Serplulimab Combined With Chemotherapy for Early-stage HR+/HER2- Breast Cancer
The neoadjuvant treatment options commonly used for HR+/HER2- breast cancer are mainly anthracycline sequential or combined with paclitaxel chemotherapy regimens. Several clinical studies have confirmed that albumin paclitaxel is more effective than solvent-based paclitaxel, and therefore, albumin paclitaxel in combination with epirubicin has also become a commonly used chemotherapy regimen in clinical practice. The aim of this study was to explore the efficacy and safety of the Serplulimab combined with nab-paclitaxel and epirubicin in the neoadjuvant treatment of HR+/HER2- breast cancer
• Patients must meet all of the following criteria to be eligible:
• Age: ≥18 years old.
• Clinical-pathological confirmation:
• cT2-cT4 breast cancer, or cT1c with axillary lymph node metastasis.
• Histopathologically confirmed HR+/HER2- invasive breast cancer:
• ER and/or PR positive (IHC nuclear staining ≥1%).
• HER2-negative (IHC 0 or 1+ without FISH testing, or IHC 2+ with FISH-negative amplification).
• Ki67 ≥20%.
• Clinically measurable lesions:
• Measurable lesions confirmed by ultrasound, mammography, or MRI (optional) within 1 month prior to randomization.

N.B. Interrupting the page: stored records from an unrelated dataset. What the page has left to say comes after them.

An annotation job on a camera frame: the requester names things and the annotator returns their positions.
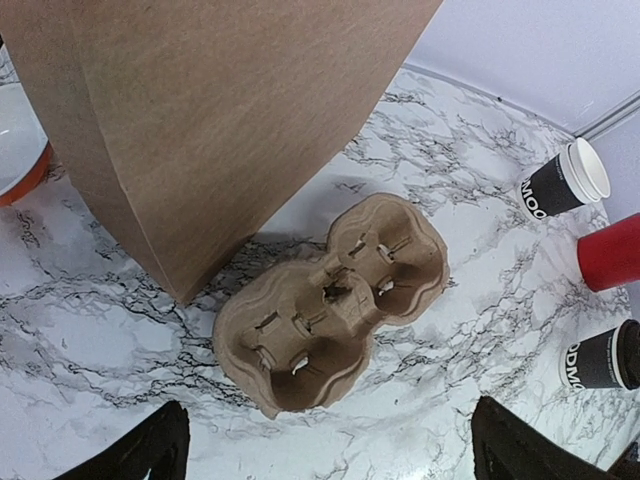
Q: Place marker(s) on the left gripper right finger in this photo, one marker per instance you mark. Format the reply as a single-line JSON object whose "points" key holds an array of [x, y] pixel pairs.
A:
{"points": [[506, 447]]}

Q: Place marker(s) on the right aluminium frame post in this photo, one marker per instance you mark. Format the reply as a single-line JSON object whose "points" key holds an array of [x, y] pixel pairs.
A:
{"points": [[610, 119]]}

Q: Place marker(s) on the red cylindrical holder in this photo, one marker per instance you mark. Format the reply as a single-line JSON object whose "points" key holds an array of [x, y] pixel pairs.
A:
{"points": [[609, 257]]}

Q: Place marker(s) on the black paper coffee cup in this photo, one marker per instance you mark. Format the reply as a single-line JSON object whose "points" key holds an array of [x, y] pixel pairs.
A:
{"points": [[592, 363]]}

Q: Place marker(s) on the black plastic cup lid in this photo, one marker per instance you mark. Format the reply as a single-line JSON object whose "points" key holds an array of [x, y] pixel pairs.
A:
{"points": [[628, 354]]}

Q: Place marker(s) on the brown paper bag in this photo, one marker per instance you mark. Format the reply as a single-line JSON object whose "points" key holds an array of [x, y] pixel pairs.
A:
{"points": [[185, 125]]}

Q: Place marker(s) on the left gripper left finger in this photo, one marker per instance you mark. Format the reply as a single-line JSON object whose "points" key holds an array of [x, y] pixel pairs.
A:
{"points": [[157, 448]]}

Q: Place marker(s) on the cardboard cup carrier tray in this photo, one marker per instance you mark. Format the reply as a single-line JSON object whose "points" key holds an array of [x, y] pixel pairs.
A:
{"points": [[299, 335]]}

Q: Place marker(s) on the stack of paper cups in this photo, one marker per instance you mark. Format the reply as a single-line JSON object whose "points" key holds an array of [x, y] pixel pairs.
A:
{"points": [[574, 177]]}

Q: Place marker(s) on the white and orange bowl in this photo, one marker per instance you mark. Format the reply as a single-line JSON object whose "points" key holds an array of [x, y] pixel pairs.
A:
{"points": [[25, 149]]}

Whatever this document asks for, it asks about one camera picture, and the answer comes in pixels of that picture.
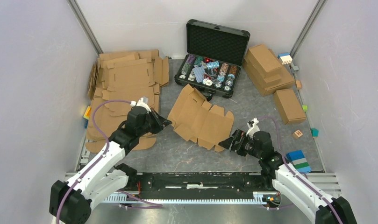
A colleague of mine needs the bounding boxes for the large folded cardboard box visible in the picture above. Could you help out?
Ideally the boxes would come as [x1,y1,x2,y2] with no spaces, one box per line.
[242,50,295,96]

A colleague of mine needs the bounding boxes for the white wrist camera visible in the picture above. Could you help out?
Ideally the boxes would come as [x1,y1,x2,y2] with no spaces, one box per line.
[246,118,260,138]
[130,97,151,112]

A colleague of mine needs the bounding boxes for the wooden letter H block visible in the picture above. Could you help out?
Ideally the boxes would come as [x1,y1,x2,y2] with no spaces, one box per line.
[292,130,303,139]

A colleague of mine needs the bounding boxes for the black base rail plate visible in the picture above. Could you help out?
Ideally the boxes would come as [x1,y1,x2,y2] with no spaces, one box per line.
[122,172,277,200]

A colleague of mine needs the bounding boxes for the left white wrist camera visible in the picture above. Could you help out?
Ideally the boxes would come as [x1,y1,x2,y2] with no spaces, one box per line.
[130,97,151,112]

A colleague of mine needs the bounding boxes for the small folded cardboard box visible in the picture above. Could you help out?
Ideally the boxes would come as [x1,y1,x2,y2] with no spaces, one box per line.
[273,89,306,125]

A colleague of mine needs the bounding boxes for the blue green white block stack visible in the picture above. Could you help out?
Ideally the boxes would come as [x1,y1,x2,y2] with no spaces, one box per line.
[286,150,312,173]

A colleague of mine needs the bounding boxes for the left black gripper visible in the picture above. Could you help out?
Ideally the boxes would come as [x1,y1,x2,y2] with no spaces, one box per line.
[137,107,172,136]

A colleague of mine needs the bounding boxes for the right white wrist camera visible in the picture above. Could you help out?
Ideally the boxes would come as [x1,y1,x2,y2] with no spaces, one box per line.
[246,118,260,138]

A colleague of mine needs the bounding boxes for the small wooden cube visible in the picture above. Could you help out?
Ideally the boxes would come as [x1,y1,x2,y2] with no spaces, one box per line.
[295,80,302,90]

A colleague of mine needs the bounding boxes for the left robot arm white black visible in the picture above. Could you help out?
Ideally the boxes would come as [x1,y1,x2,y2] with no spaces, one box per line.
[49,106,172,224]

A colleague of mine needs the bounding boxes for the orange yellow block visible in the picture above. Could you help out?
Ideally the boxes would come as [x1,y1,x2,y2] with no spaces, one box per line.
[83,106,91,120]

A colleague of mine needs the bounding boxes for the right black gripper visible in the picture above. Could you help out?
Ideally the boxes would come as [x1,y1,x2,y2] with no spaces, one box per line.
[218,129,262,159]

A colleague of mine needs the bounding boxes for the stack of flat cardboard sheets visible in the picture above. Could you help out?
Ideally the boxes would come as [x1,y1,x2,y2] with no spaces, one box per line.
[85,49,169,153]

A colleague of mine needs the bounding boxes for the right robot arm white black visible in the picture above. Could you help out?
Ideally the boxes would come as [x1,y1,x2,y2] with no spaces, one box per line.
[218,129,357,224]

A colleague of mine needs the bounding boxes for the blue white toy block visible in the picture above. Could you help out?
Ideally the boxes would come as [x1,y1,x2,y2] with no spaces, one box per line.
[278,53,293,65]

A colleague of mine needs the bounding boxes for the black poker chip case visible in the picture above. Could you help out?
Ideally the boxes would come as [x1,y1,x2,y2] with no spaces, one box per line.
[174,19,250,100]

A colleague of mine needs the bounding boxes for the teal cube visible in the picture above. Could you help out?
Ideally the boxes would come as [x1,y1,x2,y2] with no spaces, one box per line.
[310,128,319,138]

• Adequate organ and bone marrow function (within 1 month prior to chemotherapy):
• Absolute neutrophil count (ANC) ≥2.0 × 10\^9/L.
• Hemoglobin ≥90 g/L.
• Platelet count ≥100 × 10\^9/L.
• Total bilirubin \<1.5 × ULN (upper limit of normal).
• Creatinine \<1.5 × ULN.
• AST/ALT \<1.5 × ULN.
• Cardiac function: Left ventricular ejection fraction (LVEF) ≥55% by echocardiography.
• Reproductive status: Women of childbearing potential must have a negative serum pregnancy test within 14 days prior to randomization.
• ECOG performance status: ≤1.
• Informed consent: Signed written informed consent.